Сел на коня, верхом в участок к образованным своим знакомым поскакал. Но и со свояченицей начальника участка и с учительницей молодой горожанкой, не развеселился. Сумрачен был, и сердце томилось нежной тоскливой любовью к Вирке.
А Васька долго за селом лежал. Темнеть начало. Холодком проняла еще не распаленная, выстывающая к вечеру, апрельская земля. Но встать трудно. На теле как путы. Сердце будто в обруче тесном. Тяжело дышать и немило глядеть на божий свет. Подняться заставил устой хриплый пьяный голос:
– Это што ж за п...падаль валяется? А... живой? А я думал...
– Это я, дядя Савелий... Отдыхал.
– "Я... я"! Вижу, что ты... Повитухин, что ль, отродыш? Ыгым, узнал. Выродила молодца ведьма ласковая. Ну, что стоишь?
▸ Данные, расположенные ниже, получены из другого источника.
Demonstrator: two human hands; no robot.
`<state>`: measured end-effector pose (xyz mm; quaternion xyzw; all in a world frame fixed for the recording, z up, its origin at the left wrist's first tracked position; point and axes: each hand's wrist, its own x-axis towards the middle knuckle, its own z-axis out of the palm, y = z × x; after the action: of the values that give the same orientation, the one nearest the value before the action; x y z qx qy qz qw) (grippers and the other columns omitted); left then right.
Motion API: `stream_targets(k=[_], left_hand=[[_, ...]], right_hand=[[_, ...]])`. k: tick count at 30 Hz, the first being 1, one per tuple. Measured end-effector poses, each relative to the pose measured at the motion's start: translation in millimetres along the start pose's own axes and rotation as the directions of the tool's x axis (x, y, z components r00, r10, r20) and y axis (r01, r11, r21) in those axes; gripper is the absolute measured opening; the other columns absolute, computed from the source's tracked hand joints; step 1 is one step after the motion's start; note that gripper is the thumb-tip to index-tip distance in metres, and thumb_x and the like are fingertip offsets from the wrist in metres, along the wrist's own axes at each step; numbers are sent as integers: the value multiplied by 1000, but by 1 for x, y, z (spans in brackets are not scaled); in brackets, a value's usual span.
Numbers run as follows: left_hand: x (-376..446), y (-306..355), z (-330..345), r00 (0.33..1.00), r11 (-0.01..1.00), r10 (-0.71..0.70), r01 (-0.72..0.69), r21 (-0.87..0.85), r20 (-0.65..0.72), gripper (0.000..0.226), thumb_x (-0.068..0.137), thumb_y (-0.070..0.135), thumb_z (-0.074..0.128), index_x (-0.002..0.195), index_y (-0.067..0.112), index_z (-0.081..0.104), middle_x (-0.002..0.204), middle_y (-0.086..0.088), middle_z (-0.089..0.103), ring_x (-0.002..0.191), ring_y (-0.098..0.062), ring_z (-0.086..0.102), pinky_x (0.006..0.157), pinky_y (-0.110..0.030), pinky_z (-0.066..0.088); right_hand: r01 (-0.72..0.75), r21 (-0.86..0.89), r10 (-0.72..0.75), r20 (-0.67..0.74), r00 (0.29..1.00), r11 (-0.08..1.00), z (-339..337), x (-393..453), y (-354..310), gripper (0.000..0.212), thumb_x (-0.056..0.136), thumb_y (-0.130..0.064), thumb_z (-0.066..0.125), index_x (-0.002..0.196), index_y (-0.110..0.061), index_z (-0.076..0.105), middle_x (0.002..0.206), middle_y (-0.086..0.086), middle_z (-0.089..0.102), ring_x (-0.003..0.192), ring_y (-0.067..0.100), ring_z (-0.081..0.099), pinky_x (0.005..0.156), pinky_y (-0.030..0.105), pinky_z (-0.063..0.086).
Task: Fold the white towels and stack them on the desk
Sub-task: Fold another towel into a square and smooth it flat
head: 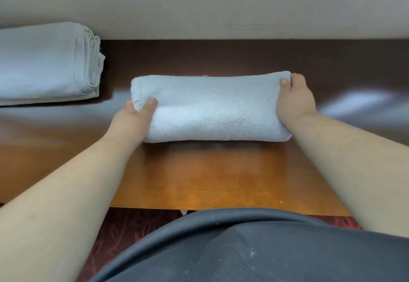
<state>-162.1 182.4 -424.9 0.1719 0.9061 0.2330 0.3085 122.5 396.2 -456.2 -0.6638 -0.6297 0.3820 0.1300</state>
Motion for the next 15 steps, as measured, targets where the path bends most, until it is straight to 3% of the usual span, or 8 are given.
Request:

Проваливай.
Потом, вспомнив, крикнул отходившему Ваське:
– Кержачку твою с инженером видал... Вздуть за тебя хотел. Не за тебя, а за барина того. Не то вздую, – убью-ю! Не ее, а барина. Вальяжный больно, а блудник. Мужик с тоски грешит, а эти с сытости. Н-не люблю! Убью-у!..
Васька вернулся, с тоской сказал:
– Дядя Савелий, дядя! Избей, ей-пра, избей когда-нибудь! Грех от них и обида. Большая обида. Я бы сам избил, да хворый я. Силы нет у меня в руках. Эх, что ж ты сегодня не поучил? Середь бела дня проклажаются всем людям на показ. Э-эх?